Our war heroes deserve better
Our war heroes deserve better
Our war heroes deserve better
My monthly column in the Bury Free Press:
So: another year begins and it didn’t take long for education to clatter its way into the January headlines.
The new term was barely under way when Education Secretary Michael Gove wrote an incendiary article about the First World War.
Writing in the Daily Mail, he suggested that as a nation we have allowed ourselves to be taken in by (as he put it) left-wing academics with their distorted version of history.
He said we had all fallen for a sickly, saccharine version of the events of 1914-18. We had uncritically swallowed the myth that all soldiers were earnest, noble working class heroes led to their doom by incompetent upper class generals.
We were guilty of viewing a righteous war as if was just some prolonged episode of Black Adder.
In a year which is likely to be dominated by a national retrospective about what was known as the Great War, it was an unexpected intervention by the Secretary of State for Education. And I think it was unwise for two reasons.
The first is that his complaint about bias is simply not true. Two of the most eminent historians of World War I are anything but left wing. Max Hastings, author of the current bestselling and much-admired history of the war, Catastrophe, is a former editor of the Daily Express. He is also a columnist for the Daily Telegraph. Neither publication is exactly known as a mouthpiece of raving lefties.
The other author was Alan Clark whose book The Donkeys, written in 1961, was based on the line ‘lions led by donkeys’. He depicted an officer class seriously out of their depth, struggling with unfamiliar conditions and new technology, failing to comprehend the horrifying significance of machine guns, aircraft, tanks and – lethally - barbed wire.
It’s hard not to support Clark’s view when you consider the scale of the massacre.

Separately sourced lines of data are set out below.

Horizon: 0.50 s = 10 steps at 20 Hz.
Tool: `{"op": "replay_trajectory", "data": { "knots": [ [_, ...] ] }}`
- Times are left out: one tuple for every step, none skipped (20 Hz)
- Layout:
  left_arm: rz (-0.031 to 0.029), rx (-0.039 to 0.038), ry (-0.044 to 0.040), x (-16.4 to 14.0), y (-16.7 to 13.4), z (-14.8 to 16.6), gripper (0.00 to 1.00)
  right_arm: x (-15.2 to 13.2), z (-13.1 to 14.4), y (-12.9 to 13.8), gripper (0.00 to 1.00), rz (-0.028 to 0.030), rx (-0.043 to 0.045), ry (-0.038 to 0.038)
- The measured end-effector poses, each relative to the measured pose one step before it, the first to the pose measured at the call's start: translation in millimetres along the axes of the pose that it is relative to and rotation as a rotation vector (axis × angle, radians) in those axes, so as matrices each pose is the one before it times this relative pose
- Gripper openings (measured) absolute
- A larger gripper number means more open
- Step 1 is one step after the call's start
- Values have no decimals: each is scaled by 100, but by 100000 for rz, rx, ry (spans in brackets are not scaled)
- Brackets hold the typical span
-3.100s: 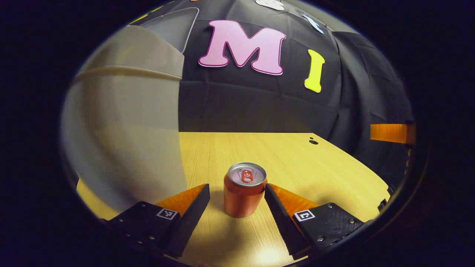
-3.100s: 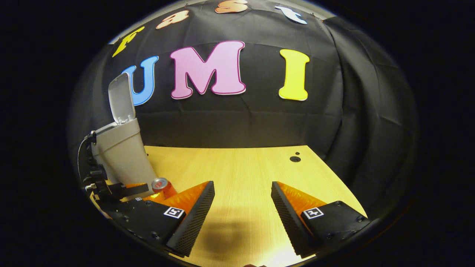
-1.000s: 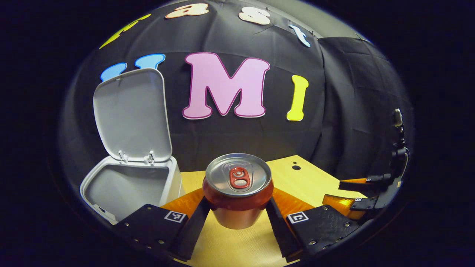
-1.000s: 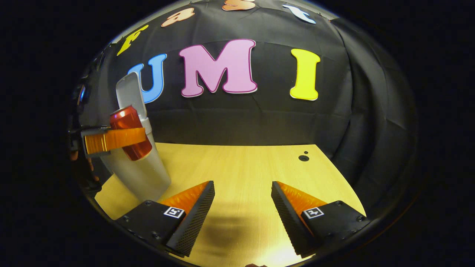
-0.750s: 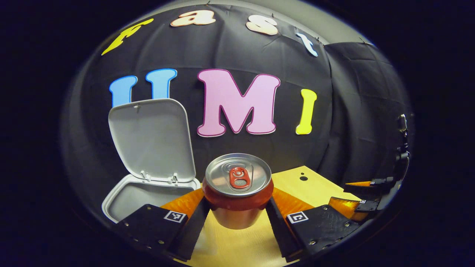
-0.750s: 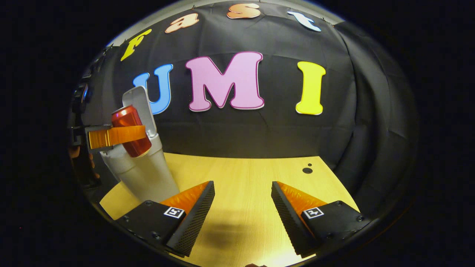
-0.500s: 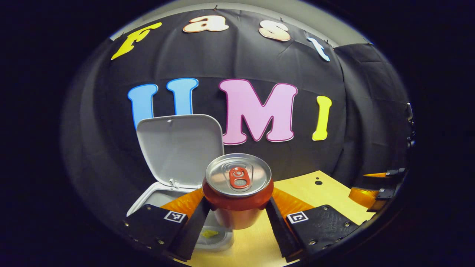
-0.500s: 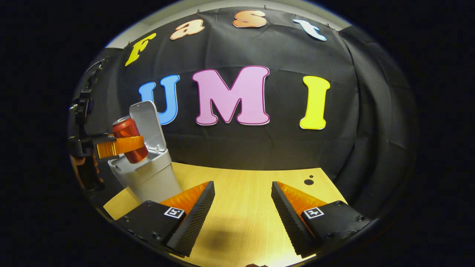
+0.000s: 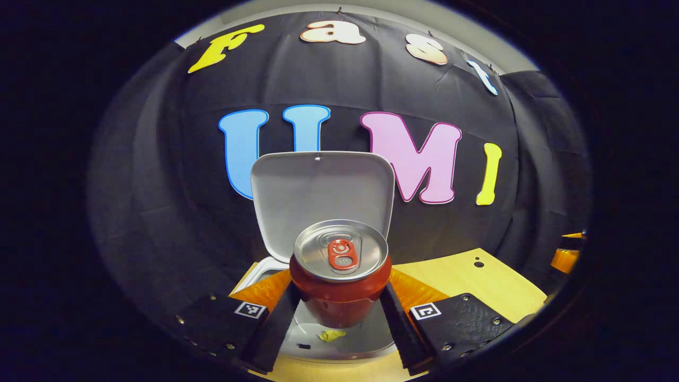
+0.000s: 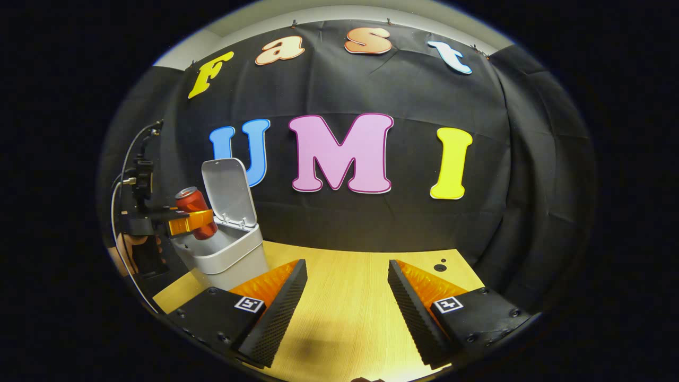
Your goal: Press the lid of the desktop garbage bin to open it, pick up the crumpled paper on the desktop and throw it into the bin, then pick up the pop can on the desktop and drop it into the bin, and finally close the garbage bin lid.
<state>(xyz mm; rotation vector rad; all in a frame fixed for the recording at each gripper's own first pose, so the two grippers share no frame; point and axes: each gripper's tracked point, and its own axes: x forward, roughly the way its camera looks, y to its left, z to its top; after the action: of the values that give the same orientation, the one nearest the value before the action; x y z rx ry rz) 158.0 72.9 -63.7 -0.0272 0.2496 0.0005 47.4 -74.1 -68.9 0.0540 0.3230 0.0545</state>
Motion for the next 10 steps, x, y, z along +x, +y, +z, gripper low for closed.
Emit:
{"op": "replay_trajectory", "data": {
  "knots": [
    [-123, -26, 424, 333, 335, -149, 84, -243, 311, 302, 99, -130, -218, -941],
    [-111, -100, 757, 384, 294, -227, 84, -229, 118, 393, 100, -17, -298, -622],
    [11, -389, 1028, 339, 339, -525, 84, -122, -26, 315, 99, -8, -279, -89],
    [-165, -771, 1009, 196, 256, -459, 84, -160, -98, 367, 99, 166, -79, 25],
    [-203, -1495, 1169, 238, 111, -431, 84, -200, -94, 305, 99, 170, 75, 143],
    [-232, -1631, 1151, 169, 259, -460, 84, -191, -48, 242, 99, -148, 3, -62],
    [-240, -1067, 308, 176, 160, -289, 84, -103, 11, 175, 99, -186, 138, -175],
    [191, -385, 314, 236, 203, -326, 84, -74, -67, 238, 99, -38, 216, 53],
    [411, 49, 622, 219, 233, -320, 84, 3, -133, 138, 99, -181, 31, 345],
    [438, 188, 1166, 388, 204, -571, 84, -124, -135, 45, 99, -377, 6, 323]
  ]
}}
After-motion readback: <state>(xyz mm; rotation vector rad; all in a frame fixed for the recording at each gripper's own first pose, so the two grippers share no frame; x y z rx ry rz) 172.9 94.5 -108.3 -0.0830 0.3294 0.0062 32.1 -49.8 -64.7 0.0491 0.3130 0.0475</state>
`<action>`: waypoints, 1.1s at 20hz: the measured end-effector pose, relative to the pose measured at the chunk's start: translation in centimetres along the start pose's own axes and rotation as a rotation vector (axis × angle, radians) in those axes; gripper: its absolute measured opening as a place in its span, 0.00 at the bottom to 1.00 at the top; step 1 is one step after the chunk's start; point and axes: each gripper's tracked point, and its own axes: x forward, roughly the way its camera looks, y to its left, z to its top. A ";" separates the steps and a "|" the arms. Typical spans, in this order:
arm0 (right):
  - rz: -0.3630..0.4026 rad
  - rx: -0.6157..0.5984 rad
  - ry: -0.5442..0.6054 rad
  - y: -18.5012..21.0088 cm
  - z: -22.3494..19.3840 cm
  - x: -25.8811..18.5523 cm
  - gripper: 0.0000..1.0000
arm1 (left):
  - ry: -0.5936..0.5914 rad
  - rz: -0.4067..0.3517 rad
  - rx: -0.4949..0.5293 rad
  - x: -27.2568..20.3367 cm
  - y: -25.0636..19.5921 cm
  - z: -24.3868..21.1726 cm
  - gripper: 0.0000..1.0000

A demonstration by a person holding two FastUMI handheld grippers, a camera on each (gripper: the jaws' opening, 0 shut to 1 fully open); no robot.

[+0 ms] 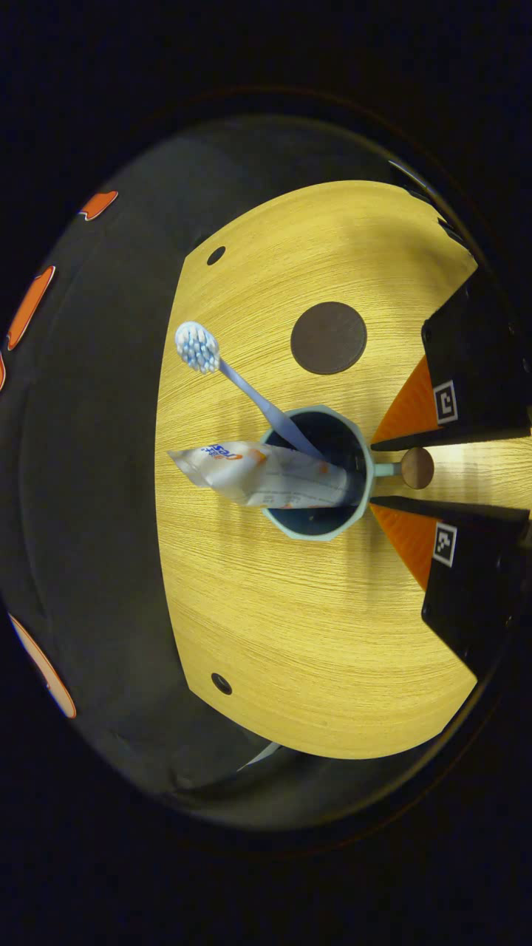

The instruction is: Put the toothbrush and toothpaste on the desktop into the cup, then pick up the cup and place it on the coaster on the desktop.

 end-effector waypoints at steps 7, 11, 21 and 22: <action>-0.005 0.017 0.015 -0.5 -0.7 0.3 0.96 | 0.065 -0.003 -0.047 2.2 -0.6 -1.7 0.27; -0.005 0.042 0.023 -0.7 -0.9 0.3 0.96 | 0.043 0.005 -0.049 2.1 -0.9 -2.8 0.23; -0.033 0.047 -0.009 -2.1 0.5 -1.2 0.96 | -0.038 -0.018 -0.011 0.0 -1.3 -4.6 0.20; -0.041 0.043 -0.016 -2.3 0.7 -1.5 0.96 | -0.046 -0.030 0.001 -0.4 -1.5 -5.1 0.21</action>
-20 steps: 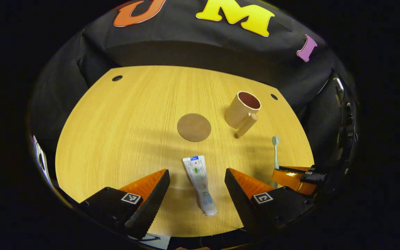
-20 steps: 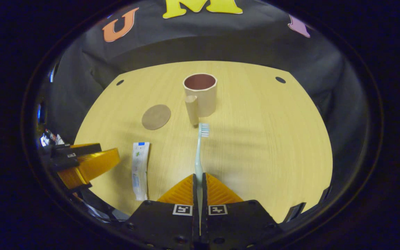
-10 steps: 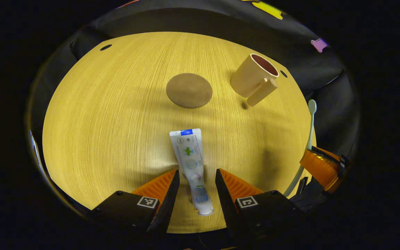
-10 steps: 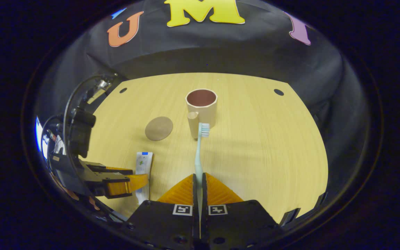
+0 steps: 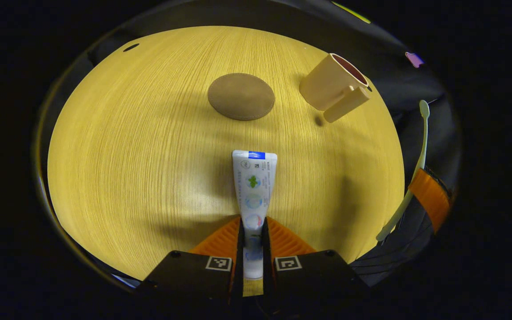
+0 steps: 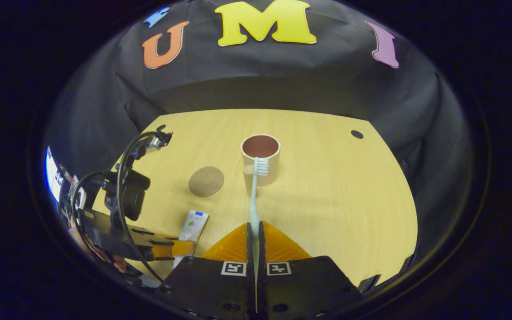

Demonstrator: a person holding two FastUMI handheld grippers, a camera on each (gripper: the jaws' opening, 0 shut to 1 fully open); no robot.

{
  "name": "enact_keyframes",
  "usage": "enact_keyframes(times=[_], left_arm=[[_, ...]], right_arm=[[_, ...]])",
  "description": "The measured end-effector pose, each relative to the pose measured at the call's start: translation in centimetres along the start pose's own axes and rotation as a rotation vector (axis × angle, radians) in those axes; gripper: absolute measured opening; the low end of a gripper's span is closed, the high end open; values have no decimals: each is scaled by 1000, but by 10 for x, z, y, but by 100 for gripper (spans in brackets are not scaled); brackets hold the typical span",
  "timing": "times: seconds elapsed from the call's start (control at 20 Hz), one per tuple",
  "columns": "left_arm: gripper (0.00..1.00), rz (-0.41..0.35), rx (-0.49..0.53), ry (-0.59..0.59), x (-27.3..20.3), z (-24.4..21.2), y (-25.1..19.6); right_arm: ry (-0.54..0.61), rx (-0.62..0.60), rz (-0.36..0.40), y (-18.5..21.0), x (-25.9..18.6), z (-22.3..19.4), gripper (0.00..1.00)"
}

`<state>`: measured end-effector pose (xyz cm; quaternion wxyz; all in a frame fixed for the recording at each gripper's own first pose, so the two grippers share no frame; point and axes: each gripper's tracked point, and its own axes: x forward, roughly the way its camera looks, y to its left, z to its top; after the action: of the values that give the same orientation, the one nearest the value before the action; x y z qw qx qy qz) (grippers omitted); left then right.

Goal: Put the toothbrush and toothpaste on the desktop into the cup, then pick up the cup and place it on the coaster on the desktop.

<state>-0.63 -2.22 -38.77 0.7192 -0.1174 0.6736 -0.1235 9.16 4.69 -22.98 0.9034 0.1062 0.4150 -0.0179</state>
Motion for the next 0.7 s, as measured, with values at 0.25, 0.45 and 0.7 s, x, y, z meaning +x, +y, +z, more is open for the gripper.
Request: enact_keyframes(times=[0.25,0.45,0.7], left_arm=[[14,-25,55,-105,-27,23,0],[14,-25,102,-200,-64,51,0],[14,-23,145,-296,-89,60,2]], right_arm=[[-101,3,3,3,-7,32,2],[-187,24,1,0,0,60,2],[-317,33,5,-3,9,107,2]])
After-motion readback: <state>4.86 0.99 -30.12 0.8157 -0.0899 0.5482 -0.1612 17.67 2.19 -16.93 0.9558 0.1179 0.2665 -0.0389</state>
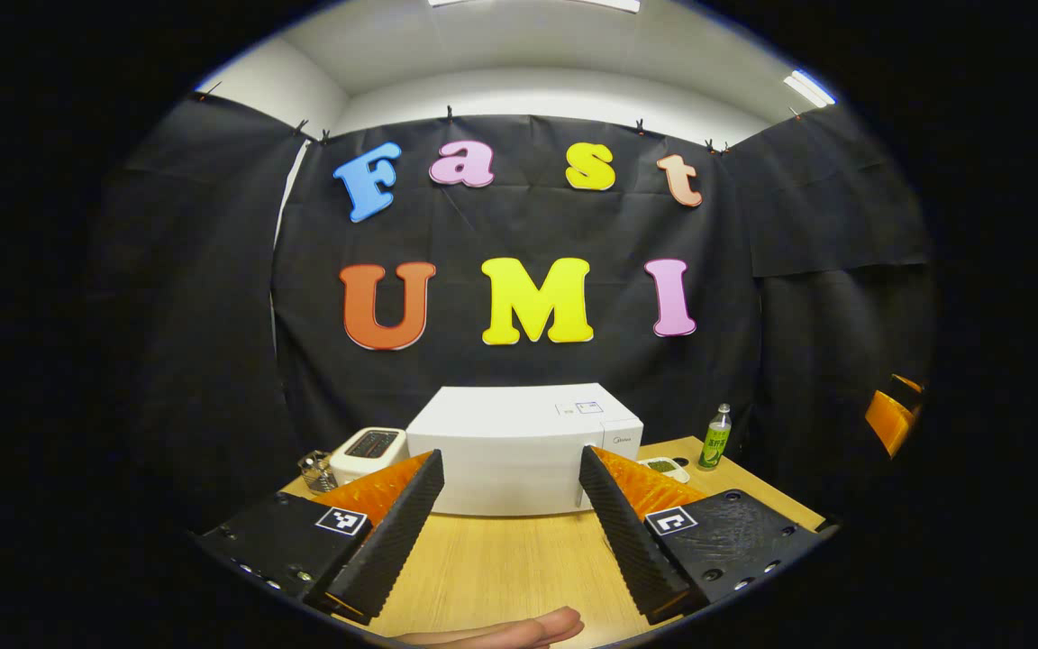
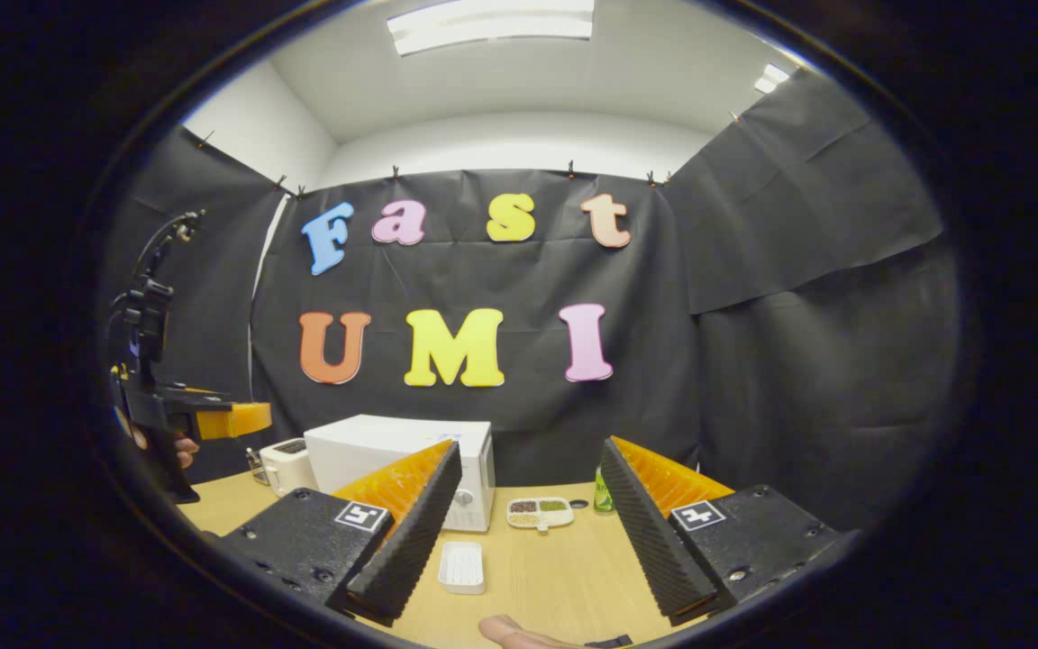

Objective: Open the microwave oven with the left hand, put the food in, and close the microwave oven.

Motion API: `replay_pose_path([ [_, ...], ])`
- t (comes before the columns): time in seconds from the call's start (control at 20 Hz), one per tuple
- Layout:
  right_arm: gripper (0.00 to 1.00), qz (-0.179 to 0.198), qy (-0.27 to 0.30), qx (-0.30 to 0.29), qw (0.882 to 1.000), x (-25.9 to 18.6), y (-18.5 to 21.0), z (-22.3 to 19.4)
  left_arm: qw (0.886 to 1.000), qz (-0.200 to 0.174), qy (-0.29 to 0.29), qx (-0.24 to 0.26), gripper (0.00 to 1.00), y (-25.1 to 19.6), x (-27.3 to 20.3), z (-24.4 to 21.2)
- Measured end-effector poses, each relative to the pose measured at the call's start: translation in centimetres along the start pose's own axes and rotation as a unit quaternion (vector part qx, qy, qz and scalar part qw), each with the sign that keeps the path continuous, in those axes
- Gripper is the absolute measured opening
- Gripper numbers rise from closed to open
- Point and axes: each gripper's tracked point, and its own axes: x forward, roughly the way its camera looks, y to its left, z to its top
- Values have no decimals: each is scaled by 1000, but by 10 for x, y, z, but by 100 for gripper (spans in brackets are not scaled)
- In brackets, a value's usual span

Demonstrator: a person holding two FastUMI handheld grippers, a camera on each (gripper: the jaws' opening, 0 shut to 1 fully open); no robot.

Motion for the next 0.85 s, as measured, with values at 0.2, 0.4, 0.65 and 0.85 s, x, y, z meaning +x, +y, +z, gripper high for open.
replay_pose_path([
  [0.2, 92, -6, -23, 4, 1000, -14, -4, 24, 997, 54, -56, 26, 96, 20, -48, 40],
  [0.4, 92, -9, -38, 5, 999, -30, -9, 42, 997, 33, -72, -4, 96, 0, -79, 44],
  [0.65, 92, -4, -57, -5, 998, -55, -6, 58, 997, 11, -78, 14, 96, -7, -106, 37],
  [0.85, 91, 3, -71, 2, 997, -76, -9, 59, 997, 8, -77, 16, 96, -5, -121, 27],
])
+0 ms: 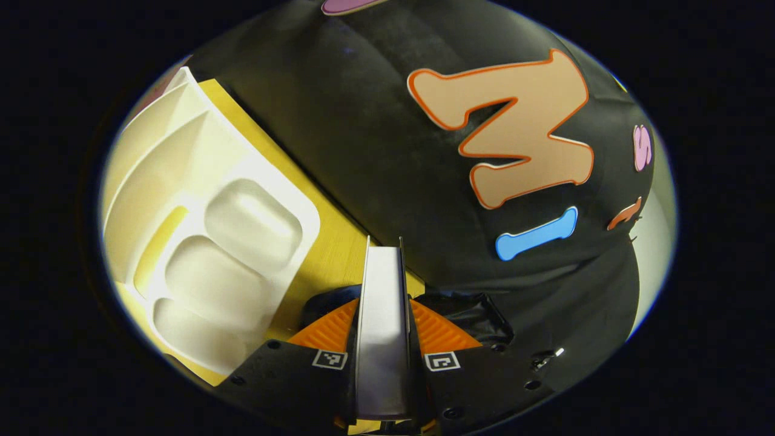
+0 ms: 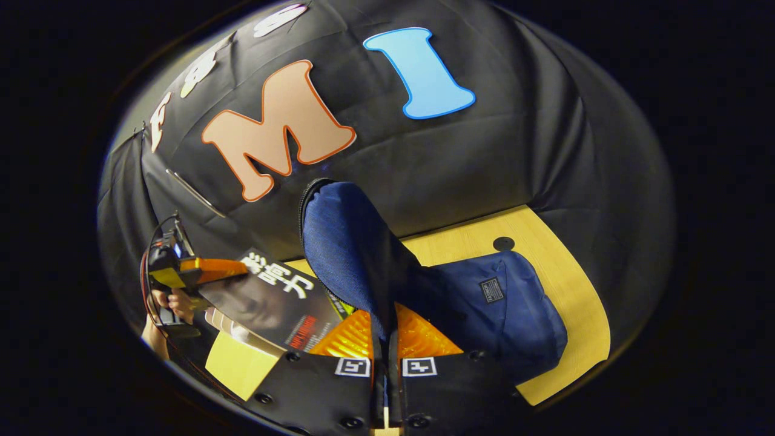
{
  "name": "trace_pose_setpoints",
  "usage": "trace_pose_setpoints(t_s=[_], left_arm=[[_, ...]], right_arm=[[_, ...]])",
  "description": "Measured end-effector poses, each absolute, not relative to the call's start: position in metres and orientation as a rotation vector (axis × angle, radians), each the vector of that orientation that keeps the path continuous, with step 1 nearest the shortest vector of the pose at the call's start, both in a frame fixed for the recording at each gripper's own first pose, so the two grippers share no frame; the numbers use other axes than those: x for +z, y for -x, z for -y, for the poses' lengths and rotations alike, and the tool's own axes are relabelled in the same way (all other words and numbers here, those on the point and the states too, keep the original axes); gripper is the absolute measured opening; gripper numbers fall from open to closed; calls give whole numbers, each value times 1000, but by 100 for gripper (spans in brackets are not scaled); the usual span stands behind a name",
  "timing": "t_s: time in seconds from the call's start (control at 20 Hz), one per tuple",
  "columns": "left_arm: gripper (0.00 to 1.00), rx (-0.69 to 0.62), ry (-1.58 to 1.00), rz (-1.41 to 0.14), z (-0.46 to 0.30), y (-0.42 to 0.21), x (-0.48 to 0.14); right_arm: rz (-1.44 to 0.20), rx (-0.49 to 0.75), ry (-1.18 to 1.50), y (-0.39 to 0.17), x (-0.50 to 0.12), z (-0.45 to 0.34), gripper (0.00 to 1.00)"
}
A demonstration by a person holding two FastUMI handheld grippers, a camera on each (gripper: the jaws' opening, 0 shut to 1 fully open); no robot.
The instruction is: Open the schoolbag, grab two books from the bookshelf and put them into the schoolbag.
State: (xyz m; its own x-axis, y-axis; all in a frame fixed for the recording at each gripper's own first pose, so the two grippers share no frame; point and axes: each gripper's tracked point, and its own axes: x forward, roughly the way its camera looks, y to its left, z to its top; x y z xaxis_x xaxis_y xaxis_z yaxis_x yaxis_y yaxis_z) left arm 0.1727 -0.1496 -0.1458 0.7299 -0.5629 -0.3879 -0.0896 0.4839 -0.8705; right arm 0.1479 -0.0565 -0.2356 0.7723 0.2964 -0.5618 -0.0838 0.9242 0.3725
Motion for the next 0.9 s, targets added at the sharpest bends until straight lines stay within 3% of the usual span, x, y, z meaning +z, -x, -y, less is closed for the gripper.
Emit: trace_pose_setpoints(t_s=[0.4, 0.9], left_arm=[[34, -316, 1062, -810, 234, -175, -202], [34, -350, 1149, -868, 318, -180, -228]], right_arm=[[-644, 225, -366, -150, -230, 60, 4], [-631, 217, -374, -149, -231, 60, 7]])
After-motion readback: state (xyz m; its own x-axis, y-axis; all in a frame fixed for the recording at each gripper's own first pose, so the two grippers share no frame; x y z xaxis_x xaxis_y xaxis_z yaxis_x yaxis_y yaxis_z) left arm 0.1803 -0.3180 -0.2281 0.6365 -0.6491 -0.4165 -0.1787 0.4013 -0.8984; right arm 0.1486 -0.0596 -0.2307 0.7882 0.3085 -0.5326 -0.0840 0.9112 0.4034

On the first day of 1916’s Battle of the Somme – the first day, note – some 60,000 men were injured, some 20,000 of whom were killed (1).
The accusation of incompetence came loud and clear from Clark. And who was he? A long-standing Conservative MP and, briefly, a colourful member of Mrs Thatcher's cabinet. This was no sequestered left-wing academic.
So the problem with Michael Gove's broad-brush assertion is that his argument doesn’t stand up. We aren’t all hapless dupes who can’t tell the difference between Black Adder and a serious documentary. Our Secretary of State should credit us with a bit more intelligence than that.
Back in 1997, on my first visit to Suffolk to be interviewed for a deputy headship at Thurston Upper School, I wandered into that fine, imposing church in the heart of Walsham le Willows. You couldn’t miss the simple plaque listing the names of young men from the village - often several from the same family – who had died in World War I. Each name concealed a story.
Every Suffolk town and village has similar lists, and so does our school. Those names deserve to be free from political point-scoring.
And that's why Freya George, the Year 13 chair of our student History Society, is on a mission to get beyond the simple list of names of former students. Working at the Suffolk Regimental Museum, she and other current students have begun to delve beyond the inky catalogue and to find out who these young people were, where they lived, and what perhaps were their hopes, fears and dreams.
That sense of personal history, one hundred years on from the war that failed to end all wars, is what we should be exploring now, rather than trading cheap political jibes and shuffling stereotypes as the Secretary of State has done.
We owe it to the current generation to illuminate such a devastating moment in our nation’s history. We owe it too to that lost former generation by reminding ourselves that at the heart of war are always ordinary human beings just like us.
In World War I, many of them came from Suffolk. And far too many of them never came home again.
Geoff Barton
17 January, 2014
(1) This sentence amended at 8:35 on 18 January 2014 because the original figures were misleading. Thanks to Mark Banning for pointing it out.